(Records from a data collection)
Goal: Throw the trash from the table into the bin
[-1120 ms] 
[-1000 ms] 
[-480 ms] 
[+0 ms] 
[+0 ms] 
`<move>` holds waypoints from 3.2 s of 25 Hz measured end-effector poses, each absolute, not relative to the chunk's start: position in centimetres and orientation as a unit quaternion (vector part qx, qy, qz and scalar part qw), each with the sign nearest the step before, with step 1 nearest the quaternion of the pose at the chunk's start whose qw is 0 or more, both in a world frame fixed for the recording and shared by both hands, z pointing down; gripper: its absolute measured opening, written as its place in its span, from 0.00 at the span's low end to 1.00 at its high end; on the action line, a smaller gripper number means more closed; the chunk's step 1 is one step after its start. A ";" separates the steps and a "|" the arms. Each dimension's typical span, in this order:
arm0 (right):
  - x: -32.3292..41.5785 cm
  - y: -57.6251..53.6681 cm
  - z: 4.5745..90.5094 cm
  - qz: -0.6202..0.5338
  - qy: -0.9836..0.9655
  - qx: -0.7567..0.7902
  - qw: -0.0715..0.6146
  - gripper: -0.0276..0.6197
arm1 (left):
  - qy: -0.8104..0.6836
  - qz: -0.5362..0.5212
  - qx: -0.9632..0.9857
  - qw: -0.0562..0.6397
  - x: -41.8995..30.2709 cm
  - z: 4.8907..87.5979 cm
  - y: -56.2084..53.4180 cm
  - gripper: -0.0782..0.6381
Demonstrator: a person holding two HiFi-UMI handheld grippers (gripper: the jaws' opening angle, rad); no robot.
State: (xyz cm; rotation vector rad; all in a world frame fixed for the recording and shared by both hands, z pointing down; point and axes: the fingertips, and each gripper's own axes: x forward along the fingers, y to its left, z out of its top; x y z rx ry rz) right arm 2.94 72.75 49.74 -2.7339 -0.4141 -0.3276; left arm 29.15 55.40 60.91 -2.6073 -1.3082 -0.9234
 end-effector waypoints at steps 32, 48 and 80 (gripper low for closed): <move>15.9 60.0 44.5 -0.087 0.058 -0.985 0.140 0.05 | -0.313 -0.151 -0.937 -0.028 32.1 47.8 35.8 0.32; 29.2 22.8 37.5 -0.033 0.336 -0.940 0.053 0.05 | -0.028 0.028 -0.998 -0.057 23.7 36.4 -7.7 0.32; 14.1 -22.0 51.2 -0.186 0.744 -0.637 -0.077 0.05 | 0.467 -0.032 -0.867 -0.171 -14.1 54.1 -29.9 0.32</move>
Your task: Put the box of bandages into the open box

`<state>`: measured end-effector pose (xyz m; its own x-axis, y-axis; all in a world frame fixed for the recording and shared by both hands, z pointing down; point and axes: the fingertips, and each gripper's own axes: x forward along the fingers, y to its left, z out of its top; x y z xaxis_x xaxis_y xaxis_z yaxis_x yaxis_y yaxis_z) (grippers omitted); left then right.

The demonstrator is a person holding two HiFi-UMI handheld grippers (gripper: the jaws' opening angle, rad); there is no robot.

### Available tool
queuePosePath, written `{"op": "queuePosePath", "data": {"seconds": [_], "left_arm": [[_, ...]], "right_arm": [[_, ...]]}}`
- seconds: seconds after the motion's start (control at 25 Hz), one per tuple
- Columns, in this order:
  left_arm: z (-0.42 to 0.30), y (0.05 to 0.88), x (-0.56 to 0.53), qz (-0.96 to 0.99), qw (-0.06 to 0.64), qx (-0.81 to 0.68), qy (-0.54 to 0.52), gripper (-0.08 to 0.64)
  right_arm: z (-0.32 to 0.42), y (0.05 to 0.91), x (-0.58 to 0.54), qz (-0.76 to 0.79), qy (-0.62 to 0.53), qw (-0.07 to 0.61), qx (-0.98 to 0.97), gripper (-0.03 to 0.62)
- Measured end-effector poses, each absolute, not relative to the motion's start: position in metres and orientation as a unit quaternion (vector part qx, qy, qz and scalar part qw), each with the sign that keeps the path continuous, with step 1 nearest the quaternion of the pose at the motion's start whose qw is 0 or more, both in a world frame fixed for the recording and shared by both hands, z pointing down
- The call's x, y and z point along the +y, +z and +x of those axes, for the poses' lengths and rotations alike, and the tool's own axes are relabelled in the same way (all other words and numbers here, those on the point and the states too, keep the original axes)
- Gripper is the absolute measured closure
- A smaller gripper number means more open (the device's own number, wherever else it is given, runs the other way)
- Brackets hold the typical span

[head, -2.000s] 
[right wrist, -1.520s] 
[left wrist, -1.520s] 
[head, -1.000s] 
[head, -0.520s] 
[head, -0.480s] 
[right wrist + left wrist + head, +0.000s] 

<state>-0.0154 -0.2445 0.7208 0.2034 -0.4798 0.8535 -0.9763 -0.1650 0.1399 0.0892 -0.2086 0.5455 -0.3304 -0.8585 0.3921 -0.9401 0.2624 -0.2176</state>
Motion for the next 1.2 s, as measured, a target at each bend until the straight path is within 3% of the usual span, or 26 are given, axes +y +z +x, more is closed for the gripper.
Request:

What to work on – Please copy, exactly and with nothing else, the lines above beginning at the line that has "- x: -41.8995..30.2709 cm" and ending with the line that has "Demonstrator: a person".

Response area –
  - x: -41.8995..30.2709 cm
  - z: 4.8907..87.5979 cm
  - y: -56.2084..53.4180 cm
  - gripper: -0.0782..0.6381
Demonstrator: a person holding two HiFi-UMI handheld grippers (gripper: the jaws' opening angle, rad); no robot.

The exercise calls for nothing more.